AVAILABLE RECORDS:
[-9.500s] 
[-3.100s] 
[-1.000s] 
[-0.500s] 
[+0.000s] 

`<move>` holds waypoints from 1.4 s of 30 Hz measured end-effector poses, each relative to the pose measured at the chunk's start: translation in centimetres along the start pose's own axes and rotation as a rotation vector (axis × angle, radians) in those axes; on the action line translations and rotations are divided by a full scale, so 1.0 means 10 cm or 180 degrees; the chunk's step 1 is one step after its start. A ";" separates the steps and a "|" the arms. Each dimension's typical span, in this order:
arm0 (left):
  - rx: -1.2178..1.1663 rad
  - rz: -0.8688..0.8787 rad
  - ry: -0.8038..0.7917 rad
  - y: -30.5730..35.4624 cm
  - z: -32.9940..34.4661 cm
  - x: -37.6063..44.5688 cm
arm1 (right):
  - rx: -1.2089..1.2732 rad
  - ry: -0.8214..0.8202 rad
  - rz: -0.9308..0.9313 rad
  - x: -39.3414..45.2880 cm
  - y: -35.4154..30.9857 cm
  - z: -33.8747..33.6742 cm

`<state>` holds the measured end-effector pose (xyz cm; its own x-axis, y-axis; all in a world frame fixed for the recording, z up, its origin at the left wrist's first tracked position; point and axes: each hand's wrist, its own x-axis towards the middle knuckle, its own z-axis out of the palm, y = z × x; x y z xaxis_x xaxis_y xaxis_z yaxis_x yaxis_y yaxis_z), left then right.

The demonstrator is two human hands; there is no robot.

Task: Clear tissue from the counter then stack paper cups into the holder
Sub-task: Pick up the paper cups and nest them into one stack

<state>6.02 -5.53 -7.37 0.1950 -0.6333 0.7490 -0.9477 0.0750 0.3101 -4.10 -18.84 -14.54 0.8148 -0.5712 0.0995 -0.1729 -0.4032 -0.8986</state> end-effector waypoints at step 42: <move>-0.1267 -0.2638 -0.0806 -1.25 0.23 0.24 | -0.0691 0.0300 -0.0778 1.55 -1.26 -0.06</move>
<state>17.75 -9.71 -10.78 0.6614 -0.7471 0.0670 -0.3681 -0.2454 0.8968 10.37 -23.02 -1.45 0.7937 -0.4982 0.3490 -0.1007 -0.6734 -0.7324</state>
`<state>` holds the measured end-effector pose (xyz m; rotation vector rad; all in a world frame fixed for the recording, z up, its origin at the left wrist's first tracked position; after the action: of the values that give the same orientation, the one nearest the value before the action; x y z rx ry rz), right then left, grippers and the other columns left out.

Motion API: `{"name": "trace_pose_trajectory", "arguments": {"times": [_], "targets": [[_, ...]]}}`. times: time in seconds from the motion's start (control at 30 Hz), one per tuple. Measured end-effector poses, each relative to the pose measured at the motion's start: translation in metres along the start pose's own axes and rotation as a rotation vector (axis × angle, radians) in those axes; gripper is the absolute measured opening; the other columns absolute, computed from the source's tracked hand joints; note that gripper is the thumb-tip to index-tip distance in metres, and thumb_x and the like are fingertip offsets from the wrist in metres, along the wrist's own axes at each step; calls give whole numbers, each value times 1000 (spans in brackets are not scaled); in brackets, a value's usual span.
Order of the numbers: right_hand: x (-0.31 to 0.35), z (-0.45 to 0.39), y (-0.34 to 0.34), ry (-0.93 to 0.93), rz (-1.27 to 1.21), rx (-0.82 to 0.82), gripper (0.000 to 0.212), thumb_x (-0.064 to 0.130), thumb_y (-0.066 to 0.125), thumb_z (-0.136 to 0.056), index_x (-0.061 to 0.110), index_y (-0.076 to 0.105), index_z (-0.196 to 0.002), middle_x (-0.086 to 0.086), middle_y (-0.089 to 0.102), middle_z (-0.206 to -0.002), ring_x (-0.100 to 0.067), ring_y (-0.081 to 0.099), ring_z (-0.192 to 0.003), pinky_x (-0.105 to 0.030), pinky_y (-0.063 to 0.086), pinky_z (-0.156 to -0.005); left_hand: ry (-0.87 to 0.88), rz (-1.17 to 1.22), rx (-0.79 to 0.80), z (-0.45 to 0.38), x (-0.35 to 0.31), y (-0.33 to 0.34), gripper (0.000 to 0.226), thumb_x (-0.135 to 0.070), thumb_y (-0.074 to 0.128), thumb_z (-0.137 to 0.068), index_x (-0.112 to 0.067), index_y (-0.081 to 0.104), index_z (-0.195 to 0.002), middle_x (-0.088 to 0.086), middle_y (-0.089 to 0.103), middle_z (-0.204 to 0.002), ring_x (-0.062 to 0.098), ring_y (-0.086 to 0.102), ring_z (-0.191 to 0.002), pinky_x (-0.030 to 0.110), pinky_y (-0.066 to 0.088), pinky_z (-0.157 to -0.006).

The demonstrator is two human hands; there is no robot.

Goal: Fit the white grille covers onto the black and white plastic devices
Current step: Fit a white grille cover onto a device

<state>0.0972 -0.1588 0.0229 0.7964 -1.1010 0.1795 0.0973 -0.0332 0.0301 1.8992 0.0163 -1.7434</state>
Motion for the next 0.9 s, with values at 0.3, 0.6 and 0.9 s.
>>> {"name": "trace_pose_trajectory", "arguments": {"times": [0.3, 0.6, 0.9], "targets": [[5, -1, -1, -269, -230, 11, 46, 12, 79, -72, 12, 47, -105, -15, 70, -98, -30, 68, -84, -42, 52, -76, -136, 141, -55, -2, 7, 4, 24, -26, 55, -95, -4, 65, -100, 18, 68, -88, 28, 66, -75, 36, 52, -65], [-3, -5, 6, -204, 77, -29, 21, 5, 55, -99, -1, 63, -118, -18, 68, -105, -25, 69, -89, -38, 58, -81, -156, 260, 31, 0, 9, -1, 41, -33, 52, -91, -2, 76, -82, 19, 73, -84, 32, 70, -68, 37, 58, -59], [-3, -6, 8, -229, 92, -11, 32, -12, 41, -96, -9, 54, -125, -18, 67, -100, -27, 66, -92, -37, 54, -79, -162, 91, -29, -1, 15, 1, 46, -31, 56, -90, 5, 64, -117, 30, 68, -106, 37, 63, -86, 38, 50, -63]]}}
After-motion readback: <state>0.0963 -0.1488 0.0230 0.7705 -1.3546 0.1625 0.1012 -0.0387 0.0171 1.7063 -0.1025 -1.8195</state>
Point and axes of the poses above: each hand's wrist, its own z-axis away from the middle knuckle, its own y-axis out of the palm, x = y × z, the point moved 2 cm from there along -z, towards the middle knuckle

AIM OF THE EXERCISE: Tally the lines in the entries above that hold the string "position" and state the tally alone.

RESULT BELOW: 2